- Baerenwald DA, Bonnefond A, Bouatia-Naji N, Flemming BP, Umunakwe OC, Oeser JK, Pound LD, Conley NL, Cauchi S, Lobbens S, Eury E, Balkau B, Lantieri O, Dadi PK, Jacobson DA, Froguel P, O'Brien RM. Multiple functional polymorphisms in the G6PC2 gene contribute to the association with higher fasting plasma glucose levels. Diabetologia. 2013 Jun;56(6). 1306-16. PMID: 23508304 [PubMed].
We previously identified the G6PC2 locus as a strong determinant of fasting plasma glucose (FPG) and showed that a common G6PC2 intronic single nucleotide polymorphism (SNP) (rs560887) and two common G6PC2 promoter SNPs (rs573225 and rs13431652) are highly associated with FPG. However, these promoter SNPs have complex effects on G6PC2 fusion gene expression, and our data suggested that only rs13431652 is a potentially causative SNP. Here we examine the effect of rs560887 on G6PC2 pre-mRNA splicing and the contribution of an additional common G6PC2 promoter SNP, rs2232316, to the association signal.
Minigene analyses were used to characterise the effect of rs560887 on G6PC2 pre-mRNA splicing. Fusion gene and gel retardation analyses characterised the effect of rs2232316 on G6PC2 promoter activity and transcription factor binding. The genetic association of rs2232316 with FPG variation was assessed using regression adjusted for age, sex and BMI in 4,220 Europeans with normal FPG.
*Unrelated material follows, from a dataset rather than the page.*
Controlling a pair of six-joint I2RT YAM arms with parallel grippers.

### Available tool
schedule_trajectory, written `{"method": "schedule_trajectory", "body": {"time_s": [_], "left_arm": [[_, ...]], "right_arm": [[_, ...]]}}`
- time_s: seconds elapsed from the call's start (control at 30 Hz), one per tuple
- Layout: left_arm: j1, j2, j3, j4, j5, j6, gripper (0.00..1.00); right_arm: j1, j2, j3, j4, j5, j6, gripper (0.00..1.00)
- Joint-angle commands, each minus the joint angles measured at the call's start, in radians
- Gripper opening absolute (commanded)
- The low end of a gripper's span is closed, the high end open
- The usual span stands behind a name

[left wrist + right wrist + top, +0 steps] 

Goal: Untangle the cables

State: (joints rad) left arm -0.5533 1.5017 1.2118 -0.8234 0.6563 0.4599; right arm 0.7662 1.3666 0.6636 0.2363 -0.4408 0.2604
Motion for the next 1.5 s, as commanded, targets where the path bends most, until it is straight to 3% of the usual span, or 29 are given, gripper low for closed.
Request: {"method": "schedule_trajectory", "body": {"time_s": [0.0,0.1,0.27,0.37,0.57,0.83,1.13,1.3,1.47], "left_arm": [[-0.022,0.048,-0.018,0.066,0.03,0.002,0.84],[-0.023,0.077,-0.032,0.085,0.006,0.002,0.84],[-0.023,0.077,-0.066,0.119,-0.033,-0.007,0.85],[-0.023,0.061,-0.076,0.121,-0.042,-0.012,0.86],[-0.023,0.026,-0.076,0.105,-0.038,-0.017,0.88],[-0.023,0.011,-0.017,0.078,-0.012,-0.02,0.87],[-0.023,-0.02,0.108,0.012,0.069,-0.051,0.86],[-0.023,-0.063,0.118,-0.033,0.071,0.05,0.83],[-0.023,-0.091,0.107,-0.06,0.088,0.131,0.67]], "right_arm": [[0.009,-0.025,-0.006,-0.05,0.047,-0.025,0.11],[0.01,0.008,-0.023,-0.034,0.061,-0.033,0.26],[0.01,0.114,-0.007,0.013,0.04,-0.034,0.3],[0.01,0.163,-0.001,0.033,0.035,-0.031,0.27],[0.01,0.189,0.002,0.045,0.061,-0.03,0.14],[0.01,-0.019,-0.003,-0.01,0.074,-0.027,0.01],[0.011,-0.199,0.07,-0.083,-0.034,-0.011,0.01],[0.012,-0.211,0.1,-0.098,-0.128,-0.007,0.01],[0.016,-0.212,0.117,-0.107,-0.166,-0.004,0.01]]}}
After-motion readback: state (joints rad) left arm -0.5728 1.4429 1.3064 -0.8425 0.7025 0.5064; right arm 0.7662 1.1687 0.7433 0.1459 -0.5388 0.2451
The rs560887-G allele was shown to enhance G6PC2 pre-mRNA splicing, whereas the rs2232316-A allele enhanced G6PC2 transcription by promoting Foxa2 binding. Genetic analyses provide evidence for association of the rs2232316-A allele with increased FPG (β = 0.04 mmol/l; p = 4.3 × 10(-3)) as part of the same signal as rs560887, rs573225 and rs13431652.
As with rs13431652, the in situ functional data with rs560887 and rs2232316 are in accord with the putative function of G6PC2 in pancreatic islets, and suggest that all three are potentially causative SNPs that contribute to the association between G6PC2 and FPG.